Source data:
━━━━

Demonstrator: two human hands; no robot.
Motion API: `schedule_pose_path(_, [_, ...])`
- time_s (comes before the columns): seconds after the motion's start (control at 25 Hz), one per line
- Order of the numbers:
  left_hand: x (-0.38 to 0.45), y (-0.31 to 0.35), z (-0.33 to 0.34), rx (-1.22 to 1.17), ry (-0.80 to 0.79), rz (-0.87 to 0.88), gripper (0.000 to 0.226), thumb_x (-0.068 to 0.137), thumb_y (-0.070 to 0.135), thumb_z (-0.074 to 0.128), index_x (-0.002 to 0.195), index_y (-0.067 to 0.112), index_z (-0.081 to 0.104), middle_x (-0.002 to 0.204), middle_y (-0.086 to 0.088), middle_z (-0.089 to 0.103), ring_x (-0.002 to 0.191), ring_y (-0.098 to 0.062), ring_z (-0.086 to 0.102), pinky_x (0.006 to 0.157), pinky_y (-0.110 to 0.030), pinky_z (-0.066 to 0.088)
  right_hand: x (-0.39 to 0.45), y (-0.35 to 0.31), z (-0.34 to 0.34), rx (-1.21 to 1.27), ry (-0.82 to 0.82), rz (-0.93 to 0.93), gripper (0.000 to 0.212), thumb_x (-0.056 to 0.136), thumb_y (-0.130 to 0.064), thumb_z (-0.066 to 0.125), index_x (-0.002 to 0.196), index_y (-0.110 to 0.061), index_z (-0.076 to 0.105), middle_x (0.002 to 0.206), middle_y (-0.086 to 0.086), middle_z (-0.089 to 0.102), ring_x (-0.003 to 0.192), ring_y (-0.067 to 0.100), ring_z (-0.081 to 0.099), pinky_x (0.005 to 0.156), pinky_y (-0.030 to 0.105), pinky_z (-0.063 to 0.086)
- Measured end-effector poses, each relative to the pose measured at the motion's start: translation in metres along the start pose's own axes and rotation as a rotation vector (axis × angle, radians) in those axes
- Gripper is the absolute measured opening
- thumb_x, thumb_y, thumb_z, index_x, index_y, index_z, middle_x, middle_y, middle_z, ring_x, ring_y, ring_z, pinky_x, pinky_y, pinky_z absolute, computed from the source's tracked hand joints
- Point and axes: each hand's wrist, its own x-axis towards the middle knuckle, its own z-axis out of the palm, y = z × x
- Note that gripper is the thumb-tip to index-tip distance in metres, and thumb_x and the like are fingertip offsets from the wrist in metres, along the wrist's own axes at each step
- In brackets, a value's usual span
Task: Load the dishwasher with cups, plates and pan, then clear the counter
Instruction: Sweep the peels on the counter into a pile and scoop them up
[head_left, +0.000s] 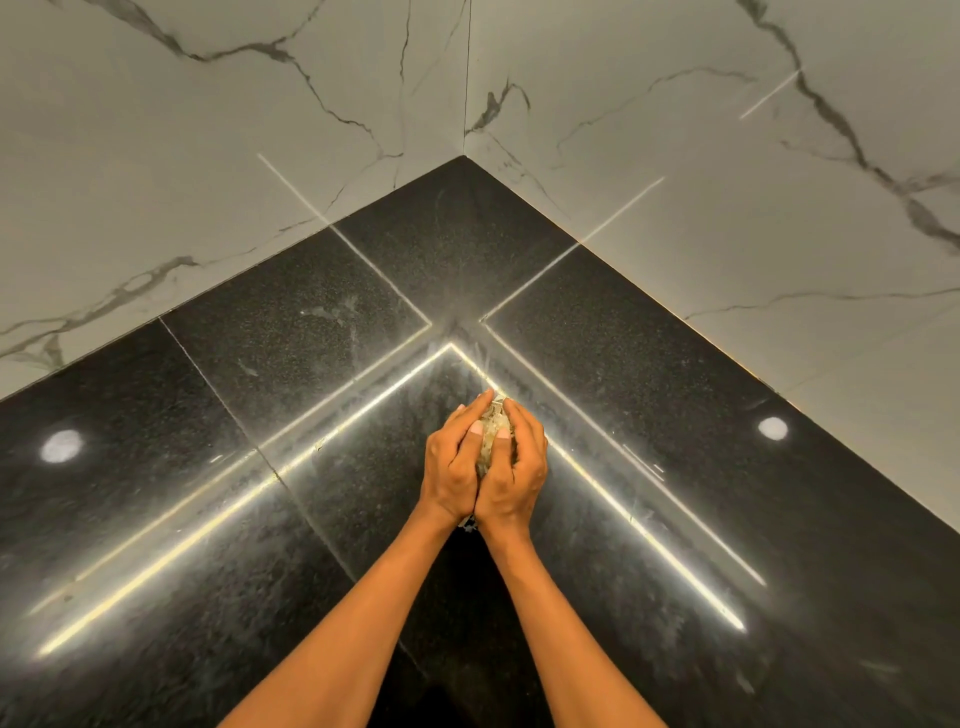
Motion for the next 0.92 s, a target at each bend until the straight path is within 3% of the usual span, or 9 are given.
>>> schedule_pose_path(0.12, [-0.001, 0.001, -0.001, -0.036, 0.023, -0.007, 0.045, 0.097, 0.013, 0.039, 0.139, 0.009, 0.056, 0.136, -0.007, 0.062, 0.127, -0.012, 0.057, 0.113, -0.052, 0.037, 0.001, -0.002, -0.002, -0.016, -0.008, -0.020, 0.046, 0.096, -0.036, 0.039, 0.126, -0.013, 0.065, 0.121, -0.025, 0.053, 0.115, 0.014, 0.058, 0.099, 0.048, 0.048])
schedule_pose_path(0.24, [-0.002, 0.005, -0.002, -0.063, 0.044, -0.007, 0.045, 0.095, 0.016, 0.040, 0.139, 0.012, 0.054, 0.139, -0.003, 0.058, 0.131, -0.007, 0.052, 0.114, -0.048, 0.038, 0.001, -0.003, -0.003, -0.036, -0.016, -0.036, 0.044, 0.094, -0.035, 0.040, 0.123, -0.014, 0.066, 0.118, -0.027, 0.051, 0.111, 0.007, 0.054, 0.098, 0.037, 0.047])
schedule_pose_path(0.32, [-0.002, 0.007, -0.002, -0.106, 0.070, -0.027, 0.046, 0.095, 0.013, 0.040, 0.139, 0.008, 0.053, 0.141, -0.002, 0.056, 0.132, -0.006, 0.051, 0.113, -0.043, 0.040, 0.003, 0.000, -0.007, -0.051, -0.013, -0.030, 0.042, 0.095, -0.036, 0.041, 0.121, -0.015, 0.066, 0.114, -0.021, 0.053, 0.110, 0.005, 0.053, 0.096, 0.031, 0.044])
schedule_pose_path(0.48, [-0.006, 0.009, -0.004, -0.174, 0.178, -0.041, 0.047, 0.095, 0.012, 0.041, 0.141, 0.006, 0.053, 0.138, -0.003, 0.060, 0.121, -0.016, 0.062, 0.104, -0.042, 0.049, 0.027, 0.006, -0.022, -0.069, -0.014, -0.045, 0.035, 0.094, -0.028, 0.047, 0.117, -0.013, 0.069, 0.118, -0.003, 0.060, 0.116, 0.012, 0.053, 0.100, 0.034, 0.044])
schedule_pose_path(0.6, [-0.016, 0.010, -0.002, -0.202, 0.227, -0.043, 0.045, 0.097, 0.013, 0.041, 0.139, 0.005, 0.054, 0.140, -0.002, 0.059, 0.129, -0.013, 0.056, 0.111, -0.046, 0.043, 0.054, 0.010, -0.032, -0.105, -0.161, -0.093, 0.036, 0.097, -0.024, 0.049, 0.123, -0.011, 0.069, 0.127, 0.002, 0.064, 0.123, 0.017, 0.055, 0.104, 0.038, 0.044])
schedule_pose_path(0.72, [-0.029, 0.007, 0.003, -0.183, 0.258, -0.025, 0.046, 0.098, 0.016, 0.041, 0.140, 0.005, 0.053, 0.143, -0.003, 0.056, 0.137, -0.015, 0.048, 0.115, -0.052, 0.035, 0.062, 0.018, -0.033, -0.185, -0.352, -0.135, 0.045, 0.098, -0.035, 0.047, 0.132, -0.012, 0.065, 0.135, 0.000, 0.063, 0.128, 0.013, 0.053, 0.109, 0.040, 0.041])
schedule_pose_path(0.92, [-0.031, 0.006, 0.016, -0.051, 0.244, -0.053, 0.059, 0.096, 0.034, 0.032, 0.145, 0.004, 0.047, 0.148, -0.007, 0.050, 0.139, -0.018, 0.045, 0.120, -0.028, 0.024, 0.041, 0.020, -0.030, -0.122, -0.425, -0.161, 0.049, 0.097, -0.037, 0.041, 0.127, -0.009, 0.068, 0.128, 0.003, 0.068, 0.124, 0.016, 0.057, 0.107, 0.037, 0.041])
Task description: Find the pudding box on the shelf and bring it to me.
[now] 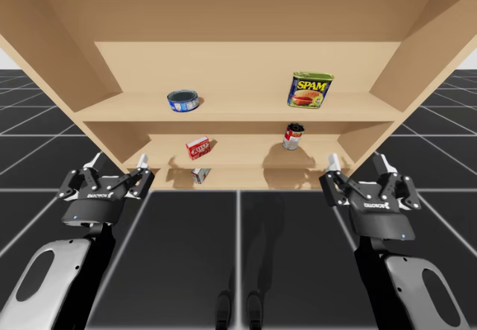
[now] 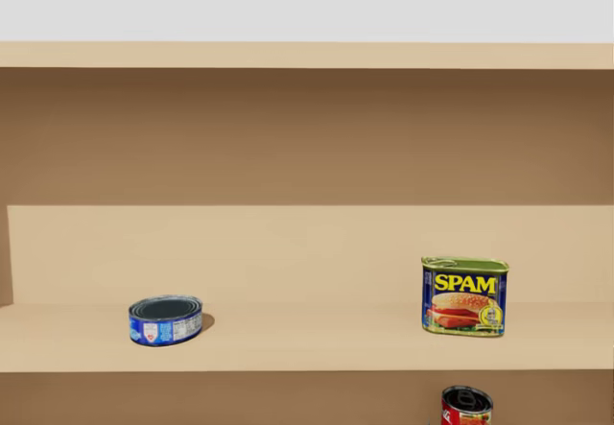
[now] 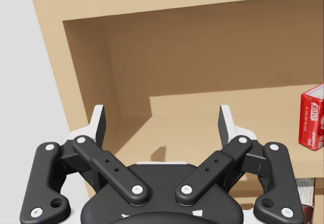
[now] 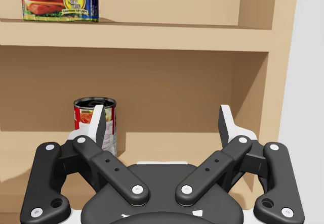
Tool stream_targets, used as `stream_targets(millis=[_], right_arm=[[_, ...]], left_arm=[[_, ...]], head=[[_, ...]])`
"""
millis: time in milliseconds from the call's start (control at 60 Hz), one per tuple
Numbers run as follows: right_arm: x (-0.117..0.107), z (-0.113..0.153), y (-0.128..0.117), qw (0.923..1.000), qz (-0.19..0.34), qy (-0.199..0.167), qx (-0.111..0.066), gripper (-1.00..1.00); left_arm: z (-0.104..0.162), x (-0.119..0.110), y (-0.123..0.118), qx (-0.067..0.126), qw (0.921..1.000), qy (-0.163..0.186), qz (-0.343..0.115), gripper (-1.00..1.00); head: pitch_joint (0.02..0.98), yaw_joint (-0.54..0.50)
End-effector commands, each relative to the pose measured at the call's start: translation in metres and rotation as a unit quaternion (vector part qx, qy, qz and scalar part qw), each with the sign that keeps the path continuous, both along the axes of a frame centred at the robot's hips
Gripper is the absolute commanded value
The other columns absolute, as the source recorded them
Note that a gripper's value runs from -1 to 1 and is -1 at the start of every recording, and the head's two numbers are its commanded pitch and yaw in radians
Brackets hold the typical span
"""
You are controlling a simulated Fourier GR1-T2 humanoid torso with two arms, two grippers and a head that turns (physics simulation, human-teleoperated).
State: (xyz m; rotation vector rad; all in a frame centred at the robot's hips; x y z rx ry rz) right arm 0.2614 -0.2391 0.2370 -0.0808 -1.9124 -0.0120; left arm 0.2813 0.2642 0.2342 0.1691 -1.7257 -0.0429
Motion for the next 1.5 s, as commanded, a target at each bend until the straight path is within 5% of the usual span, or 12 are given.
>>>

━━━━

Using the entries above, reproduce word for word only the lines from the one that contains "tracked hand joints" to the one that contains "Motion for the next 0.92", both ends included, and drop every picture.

- thumb_x, thumb_y, thumb_z, index_x, index_y, index_z, middle_x, middle_y, middle_z, ring_x, ring_y, ring_z, pinky_x, pinky_y, pinky_z absolute, computed from the source's tracked hand joints
- Point and axes: each hand's wrist, its own x-axis towards the middle knuckle, its own z-axis out of the palm, y = z × x
- Note that gripper is the thumb-tip to index-tip distance in metres, and thumb_x and the like are fingertip offsets from the wrist in metres, along the wrist's own axes at each step
- In brackets, a value's usual span
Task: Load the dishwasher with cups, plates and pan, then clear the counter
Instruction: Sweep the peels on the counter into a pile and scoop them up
[head_left, +0.000s] 
Motion for the next 0.92 s, a target at each bend until the straight path is within 3% of the usual span, or 9 are given.

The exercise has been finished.